Bandit Max-Min Fair Allocation
- URL: http://arxiv.org/abs/2505.05169v1
- Date: Thu, 08 May 2025 12:09:20 GMT
- Title: Bandit Max-Min Fair Allocation
- Authors: Tsubasa Harada, Shinji Ito, Hanna Sumita,
- Abstract summary: We study a new decision-making problem called the bandit max-min fair allocation (BMMFA) problem.<n>The goal of this problem is to maximize the minimum utility among agents with additive valuations.<n>One key feature of this problem is that each agent's valuation for each item can only be observed through the semi-bandit feedback.
- Score: 30.8580020414087
- License: http://arxiv.org/licenses/nonexclusive-distrib/1.0/
- Abstract: In this paper, we study a new decision-making problem called the bandit max-min fair allocation (BMMFA) problem.
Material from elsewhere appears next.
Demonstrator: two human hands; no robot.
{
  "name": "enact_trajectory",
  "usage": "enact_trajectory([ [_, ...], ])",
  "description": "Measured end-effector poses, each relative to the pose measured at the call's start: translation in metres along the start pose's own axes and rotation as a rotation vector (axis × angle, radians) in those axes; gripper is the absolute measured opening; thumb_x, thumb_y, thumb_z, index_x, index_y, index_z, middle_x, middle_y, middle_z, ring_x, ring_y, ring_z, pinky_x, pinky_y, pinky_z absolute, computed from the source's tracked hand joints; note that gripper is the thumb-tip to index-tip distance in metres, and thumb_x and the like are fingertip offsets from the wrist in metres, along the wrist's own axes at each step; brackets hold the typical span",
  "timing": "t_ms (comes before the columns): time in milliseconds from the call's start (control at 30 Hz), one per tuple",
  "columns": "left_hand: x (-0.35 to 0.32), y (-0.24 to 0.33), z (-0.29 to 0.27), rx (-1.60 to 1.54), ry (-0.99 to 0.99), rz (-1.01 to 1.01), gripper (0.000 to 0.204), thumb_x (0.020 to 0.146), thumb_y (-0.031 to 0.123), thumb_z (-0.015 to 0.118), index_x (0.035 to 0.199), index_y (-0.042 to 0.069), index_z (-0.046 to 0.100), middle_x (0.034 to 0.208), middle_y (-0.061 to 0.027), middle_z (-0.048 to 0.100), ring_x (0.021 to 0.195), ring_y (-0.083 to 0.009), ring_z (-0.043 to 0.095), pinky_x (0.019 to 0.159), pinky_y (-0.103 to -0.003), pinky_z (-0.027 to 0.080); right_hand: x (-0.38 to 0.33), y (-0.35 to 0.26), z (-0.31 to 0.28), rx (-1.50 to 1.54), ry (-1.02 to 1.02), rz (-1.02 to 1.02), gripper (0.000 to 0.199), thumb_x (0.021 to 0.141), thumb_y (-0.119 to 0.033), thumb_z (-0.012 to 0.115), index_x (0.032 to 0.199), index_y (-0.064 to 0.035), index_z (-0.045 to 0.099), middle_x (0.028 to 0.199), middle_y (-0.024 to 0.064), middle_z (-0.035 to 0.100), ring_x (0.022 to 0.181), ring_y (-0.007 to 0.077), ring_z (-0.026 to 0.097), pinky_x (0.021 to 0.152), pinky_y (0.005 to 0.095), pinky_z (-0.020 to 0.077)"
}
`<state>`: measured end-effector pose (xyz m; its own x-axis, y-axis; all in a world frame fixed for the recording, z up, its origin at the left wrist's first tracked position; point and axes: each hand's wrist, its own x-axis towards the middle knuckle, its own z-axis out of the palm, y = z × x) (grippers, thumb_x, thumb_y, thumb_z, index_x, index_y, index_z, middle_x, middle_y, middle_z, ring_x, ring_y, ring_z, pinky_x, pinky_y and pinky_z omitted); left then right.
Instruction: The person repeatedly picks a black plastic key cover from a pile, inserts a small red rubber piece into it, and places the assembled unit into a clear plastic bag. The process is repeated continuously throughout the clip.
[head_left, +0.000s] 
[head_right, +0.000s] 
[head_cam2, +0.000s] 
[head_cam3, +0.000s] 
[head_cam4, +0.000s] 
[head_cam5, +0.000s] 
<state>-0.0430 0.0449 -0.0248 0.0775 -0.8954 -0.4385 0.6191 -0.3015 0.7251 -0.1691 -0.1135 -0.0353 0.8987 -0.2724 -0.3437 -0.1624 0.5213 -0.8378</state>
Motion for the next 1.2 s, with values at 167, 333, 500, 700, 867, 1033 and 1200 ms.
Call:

The goal of this problem is to maximize the minimum utility among agents with additive valuations by repeatedly assigning indivisible goods to them. One key feature of this problem is that each agent's valuation for each item can only be observed through the semi-bandit feedback, while existing work supposes that the item values are provided at the beginning of each round. Another key feature is that the algorithm's reward function is not additive with respect to rounds, unlike most bandit-setting problems. Our first contribution is to propose an algorithm that has an asymptotic regret bound of $O(m\sqrt{T}\ln T/n + m\sqrt{T \ln(mnT)})$, where $n$ is the number of agents, $m$ is the number of items, and $T$ is the time horizon. This is based on a novel combination of bandit techniques and a resource allocation algorithm studied in the literature on competitive analysis. Our second contribution is to provide the regret lower bound of $\Omega(m\sqrt{T}/n)$. When $T$ is sufficiently larger than $n$, the gap between the upper and lower bounds is a logarithmic factor of $T$.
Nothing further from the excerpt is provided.